• **Work to complete**: Up to and including the line with "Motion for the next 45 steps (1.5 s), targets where", reproduce the listing below exactly, beginning at its first line.

• **Recorded information**:
--------

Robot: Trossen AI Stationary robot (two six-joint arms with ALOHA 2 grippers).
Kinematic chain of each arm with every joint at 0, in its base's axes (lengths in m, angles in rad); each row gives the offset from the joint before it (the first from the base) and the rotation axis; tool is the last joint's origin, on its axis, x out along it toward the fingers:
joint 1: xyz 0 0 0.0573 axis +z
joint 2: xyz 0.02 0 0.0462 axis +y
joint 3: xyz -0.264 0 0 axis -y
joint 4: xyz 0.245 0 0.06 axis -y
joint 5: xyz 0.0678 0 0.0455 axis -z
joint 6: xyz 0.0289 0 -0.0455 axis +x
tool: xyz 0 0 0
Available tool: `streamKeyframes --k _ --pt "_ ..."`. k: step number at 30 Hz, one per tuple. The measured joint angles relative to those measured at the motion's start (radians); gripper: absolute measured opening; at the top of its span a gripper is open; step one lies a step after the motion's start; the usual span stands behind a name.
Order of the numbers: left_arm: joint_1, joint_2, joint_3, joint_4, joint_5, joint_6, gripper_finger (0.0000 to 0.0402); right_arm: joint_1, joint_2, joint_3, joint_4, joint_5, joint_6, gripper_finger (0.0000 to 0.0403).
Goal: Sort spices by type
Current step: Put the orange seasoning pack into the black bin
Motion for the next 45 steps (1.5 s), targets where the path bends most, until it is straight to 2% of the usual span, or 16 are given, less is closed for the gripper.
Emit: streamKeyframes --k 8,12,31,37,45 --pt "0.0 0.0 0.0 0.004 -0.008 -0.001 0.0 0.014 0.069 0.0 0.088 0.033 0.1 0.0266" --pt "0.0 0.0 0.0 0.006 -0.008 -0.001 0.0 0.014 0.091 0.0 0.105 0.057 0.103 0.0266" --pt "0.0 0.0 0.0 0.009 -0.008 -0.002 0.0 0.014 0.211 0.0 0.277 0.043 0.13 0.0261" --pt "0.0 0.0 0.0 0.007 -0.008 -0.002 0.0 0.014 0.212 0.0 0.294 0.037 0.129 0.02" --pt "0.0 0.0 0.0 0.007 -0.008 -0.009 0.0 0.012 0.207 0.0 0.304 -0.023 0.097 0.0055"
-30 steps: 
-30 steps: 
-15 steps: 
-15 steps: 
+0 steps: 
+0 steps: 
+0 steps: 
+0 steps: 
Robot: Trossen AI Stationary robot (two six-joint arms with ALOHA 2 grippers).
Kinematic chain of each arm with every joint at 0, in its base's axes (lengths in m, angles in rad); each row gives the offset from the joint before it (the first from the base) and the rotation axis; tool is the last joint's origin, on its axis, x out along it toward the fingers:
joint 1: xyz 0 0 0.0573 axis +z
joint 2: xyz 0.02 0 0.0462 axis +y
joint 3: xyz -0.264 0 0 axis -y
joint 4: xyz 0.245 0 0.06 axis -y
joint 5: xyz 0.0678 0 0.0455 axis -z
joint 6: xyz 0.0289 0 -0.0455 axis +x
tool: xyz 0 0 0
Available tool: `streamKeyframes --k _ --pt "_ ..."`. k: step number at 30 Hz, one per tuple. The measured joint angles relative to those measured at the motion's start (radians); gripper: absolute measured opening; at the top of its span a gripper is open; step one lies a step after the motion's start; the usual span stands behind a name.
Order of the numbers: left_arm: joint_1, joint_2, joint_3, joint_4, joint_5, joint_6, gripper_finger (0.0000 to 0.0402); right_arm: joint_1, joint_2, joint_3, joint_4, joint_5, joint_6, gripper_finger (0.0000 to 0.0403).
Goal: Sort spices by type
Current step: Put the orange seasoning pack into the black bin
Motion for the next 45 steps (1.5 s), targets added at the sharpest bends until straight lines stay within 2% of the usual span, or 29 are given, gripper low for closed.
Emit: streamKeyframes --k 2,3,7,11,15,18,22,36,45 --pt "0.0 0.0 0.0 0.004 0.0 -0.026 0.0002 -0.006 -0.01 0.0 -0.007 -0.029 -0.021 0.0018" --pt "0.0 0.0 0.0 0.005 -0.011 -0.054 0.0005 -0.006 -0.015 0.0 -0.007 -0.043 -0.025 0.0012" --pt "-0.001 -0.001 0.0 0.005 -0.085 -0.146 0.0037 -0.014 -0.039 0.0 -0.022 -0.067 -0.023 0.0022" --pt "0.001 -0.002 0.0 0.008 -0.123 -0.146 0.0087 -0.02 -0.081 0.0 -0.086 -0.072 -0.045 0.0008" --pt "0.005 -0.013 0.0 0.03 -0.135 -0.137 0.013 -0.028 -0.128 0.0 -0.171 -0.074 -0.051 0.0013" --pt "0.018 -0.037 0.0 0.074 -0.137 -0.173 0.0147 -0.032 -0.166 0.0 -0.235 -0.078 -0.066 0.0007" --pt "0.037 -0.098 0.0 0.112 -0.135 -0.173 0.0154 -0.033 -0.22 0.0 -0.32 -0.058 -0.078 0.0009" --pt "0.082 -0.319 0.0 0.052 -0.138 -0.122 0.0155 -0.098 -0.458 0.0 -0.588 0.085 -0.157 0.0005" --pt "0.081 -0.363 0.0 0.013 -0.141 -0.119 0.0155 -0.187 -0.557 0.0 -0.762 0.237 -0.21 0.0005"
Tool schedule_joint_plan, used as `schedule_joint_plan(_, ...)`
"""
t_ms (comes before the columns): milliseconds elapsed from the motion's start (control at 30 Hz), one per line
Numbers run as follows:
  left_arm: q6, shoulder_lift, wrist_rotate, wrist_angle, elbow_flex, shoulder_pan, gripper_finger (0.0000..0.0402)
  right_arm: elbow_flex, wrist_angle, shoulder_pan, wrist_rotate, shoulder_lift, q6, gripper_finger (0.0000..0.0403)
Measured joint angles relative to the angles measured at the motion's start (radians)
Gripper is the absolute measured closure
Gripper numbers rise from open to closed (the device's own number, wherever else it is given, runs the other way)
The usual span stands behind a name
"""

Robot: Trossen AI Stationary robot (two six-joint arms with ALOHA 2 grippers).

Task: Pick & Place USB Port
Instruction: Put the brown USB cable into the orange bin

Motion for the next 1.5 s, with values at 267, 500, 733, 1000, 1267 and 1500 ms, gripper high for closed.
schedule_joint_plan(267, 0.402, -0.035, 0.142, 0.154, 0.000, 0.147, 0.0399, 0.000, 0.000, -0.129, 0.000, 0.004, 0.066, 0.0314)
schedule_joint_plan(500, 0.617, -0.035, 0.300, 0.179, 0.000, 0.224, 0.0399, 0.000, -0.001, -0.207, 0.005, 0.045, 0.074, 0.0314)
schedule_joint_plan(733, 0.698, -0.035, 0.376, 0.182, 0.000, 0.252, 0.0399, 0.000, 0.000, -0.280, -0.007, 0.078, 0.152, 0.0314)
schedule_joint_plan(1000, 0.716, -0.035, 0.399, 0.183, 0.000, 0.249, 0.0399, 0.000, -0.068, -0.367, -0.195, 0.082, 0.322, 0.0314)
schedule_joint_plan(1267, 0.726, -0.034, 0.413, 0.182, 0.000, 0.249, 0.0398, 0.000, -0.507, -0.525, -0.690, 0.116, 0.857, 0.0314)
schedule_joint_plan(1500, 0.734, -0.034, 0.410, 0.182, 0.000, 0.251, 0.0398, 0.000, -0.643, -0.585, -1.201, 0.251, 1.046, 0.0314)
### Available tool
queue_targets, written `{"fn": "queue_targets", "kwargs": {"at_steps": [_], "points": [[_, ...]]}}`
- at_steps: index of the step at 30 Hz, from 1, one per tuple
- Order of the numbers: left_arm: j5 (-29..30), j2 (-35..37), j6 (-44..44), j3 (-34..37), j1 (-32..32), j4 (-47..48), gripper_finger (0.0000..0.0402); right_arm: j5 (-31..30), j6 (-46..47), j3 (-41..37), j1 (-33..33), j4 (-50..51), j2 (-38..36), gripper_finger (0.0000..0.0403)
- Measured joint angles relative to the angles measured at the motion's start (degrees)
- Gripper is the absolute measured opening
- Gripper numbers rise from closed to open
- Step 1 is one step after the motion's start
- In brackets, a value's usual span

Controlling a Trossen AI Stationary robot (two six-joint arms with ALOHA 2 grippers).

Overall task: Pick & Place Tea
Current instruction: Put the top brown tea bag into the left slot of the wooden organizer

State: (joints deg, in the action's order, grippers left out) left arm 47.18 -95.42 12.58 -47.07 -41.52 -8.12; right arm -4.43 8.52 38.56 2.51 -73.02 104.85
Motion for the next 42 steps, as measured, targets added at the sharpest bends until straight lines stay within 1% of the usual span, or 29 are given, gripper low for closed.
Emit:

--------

• **Answer**:
Robot: Trossen AI Stationary robot (two six-joint arms with ALOHA 2 grippers).
Kinematic chain of each arm with every joint at 0, in its base's axes (lengths in m, angles in rad); each row gives the offset from the joint before it (the first from the base) and the rotation axis; tool is the last joint's origin, on its axis, x out along it toward the fingers:
joint 1: xyz 0 0 0.0573 axis +z
joint 2: xyz 0.02 0 0.0462 axis +y
joint 3: xyz -0.264 0 0 axis -y
joint 4: xyz 0.245 0 0.06 axis -y
joint 5: xyz 0.0678 0 0.0455 axis -z
joint 6: xyz 0.0289 0 -0.0455 axis +x
tool: xyz 0 0 0
Available tool: `streamKeyframes --k _ --pt "_ ..."`. k: step number at 30 Hz, one per tuple. The measured joint angles relative to those measured at the motion's start (radians); gripper: absolute measured opening; at the top of its span a gripper is open; step one lies a step after the motion's start; the usual span stands behind a name.
Order of the numbers: left_arm: joint_1, joint_2, joint_3, joint_4, joint_5, joint_6, gripper_finger (0.0000 to 0.0402); right_arm: joint_1, joint_2, joint_3, joint_4, joint_5, joint_6, gripper_finger (0.0000 to 0.0403).
Goal: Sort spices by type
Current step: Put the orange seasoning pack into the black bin
Motion for the next 45 steps (1.5 s), targets where the path bends most, until it is straight to 2% of the usual span, or 16 are given, less is closed for the gripper.

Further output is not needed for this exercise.